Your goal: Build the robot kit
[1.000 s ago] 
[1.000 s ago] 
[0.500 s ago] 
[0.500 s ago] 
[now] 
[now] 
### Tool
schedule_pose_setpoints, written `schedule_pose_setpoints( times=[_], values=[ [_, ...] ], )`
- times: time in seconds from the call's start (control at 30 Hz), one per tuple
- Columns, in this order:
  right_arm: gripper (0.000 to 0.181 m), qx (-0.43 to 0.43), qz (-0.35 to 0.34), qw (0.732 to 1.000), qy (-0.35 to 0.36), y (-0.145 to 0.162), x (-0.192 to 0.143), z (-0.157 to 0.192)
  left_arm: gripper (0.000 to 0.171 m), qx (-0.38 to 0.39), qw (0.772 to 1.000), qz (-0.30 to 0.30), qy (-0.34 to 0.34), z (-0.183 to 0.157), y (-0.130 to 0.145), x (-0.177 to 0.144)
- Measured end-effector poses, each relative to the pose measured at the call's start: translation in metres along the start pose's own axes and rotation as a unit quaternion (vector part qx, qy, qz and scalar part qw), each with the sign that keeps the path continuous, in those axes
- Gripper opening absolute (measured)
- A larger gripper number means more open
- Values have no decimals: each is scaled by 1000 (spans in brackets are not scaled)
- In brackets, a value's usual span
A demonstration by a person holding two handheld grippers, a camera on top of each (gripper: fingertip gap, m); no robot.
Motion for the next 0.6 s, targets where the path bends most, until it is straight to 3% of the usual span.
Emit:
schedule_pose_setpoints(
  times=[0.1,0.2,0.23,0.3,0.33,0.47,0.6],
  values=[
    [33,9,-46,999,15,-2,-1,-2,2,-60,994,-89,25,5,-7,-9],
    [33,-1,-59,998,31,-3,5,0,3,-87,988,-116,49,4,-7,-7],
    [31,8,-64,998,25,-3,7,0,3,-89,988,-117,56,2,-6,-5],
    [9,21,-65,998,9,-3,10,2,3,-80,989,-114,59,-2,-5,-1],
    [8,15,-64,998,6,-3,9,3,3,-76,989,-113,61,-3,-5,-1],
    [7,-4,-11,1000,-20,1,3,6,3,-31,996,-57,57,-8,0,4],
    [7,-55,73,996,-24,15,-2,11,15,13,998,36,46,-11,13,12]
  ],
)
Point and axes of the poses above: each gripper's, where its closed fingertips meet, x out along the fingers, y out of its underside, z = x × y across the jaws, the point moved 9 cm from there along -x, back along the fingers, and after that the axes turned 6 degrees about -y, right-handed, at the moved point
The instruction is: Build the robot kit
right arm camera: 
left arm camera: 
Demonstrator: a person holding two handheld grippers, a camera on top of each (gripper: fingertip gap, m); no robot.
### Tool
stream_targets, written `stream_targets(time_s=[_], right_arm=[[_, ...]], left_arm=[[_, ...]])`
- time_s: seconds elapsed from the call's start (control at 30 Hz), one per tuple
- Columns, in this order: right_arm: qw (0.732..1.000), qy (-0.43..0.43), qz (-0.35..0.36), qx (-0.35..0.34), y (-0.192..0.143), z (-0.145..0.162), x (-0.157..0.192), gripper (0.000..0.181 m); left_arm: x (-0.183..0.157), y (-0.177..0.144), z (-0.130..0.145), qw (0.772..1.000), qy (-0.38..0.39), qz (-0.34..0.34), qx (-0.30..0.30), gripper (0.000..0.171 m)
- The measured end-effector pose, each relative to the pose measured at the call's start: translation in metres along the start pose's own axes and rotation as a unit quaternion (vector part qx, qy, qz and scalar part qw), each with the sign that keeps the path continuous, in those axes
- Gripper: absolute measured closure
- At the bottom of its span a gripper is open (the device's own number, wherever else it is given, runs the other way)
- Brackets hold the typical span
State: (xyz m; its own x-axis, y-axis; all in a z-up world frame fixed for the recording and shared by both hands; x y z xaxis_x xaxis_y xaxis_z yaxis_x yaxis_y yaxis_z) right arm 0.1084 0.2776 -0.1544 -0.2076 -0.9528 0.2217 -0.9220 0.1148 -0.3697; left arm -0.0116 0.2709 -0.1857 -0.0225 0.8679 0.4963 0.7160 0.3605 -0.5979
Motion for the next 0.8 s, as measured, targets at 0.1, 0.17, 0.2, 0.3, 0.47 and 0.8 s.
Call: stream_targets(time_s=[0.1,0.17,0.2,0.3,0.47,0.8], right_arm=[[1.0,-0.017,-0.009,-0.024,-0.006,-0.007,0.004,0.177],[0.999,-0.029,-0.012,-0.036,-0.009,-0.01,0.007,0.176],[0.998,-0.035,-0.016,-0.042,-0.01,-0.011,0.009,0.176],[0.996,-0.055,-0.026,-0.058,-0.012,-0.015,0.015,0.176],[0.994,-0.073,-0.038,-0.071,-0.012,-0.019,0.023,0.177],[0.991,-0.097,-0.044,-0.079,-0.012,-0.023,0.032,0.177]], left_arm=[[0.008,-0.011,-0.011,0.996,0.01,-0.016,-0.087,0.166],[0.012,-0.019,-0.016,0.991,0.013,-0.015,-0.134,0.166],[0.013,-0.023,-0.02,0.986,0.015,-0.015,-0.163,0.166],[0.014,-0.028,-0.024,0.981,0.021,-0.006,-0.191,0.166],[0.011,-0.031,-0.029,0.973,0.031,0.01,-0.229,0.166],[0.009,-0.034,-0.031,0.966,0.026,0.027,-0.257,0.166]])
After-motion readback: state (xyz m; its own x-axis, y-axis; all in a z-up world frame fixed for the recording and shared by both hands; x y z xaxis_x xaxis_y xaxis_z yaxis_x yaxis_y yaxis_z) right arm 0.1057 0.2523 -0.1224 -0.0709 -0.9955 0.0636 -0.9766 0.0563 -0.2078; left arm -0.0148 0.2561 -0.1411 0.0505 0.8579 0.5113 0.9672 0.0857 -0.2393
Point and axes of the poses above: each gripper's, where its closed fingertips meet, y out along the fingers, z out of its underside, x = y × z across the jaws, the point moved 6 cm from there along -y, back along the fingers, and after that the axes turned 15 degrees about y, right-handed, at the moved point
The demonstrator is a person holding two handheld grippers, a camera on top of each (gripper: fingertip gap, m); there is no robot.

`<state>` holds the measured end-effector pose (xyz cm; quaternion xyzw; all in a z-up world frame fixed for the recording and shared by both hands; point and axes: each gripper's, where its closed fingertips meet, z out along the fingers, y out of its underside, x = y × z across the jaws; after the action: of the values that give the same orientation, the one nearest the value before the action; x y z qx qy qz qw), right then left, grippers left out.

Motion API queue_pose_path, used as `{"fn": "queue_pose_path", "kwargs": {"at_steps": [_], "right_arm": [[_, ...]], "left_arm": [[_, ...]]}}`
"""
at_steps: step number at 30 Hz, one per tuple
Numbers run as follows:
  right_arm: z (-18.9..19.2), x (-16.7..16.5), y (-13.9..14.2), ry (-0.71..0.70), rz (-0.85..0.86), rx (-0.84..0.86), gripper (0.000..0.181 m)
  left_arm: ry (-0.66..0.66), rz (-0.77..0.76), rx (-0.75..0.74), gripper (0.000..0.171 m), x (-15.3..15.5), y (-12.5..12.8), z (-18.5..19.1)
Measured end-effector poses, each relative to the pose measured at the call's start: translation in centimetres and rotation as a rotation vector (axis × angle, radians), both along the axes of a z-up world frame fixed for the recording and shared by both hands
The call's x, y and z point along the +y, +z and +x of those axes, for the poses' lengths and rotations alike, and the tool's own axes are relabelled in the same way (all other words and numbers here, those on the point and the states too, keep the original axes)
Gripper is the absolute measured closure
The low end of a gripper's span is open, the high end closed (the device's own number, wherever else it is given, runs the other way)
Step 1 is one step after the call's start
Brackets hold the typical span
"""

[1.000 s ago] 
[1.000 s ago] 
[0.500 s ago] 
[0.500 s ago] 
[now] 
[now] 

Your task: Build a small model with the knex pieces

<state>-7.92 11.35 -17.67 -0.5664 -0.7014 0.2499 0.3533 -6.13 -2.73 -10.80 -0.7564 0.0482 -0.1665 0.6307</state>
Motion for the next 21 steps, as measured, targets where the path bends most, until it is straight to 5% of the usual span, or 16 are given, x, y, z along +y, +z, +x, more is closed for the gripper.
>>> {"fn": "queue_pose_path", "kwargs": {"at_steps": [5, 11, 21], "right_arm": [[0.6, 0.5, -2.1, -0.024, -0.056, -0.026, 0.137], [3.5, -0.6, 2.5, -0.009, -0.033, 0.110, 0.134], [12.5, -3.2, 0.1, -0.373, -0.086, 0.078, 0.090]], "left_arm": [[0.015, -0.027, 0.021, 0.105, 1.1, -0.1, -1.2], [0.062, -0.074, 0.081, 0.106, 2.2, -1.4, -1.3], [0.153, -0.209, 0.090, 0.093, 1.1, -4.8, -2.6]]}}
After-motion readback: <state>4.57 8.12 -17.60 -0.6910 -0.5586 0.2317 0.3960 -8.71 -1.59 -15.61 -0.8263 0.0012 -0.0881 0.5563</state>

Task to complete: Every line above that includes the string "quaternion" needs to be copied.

Exercise output:
- Measured end-effector poses, each relative to the pose measured at the call's start: translation in metres along the start pose's own axes and rotation as a unit quaternion (vector part qx, qy, qz and scalar part qw), each with the sign that keeps the path continuous, in those axes
- The measured end-effector pose, each relative to the pose measured at the call's start: translation in metres along the start pose's own axes and rotation as a unit quaternion (vector part qx, qy, qz and scalar part qw), each with the sign that keeps the path continuous, in those axes
`<state>` holds the measured end-effector pose (xyz cm; quaternion xyzw; all in a z-up world frame fixed for the recording and shared by both hands; point and axes: each gripper's, where its closed fingertips meet, z out along the fingers, y out of its underside, x = y × z across the jaws; after the action: of the values that give the same orientation, the one nearest the value before the action; x y z qx qy qz qw), right then left, grippers left out.

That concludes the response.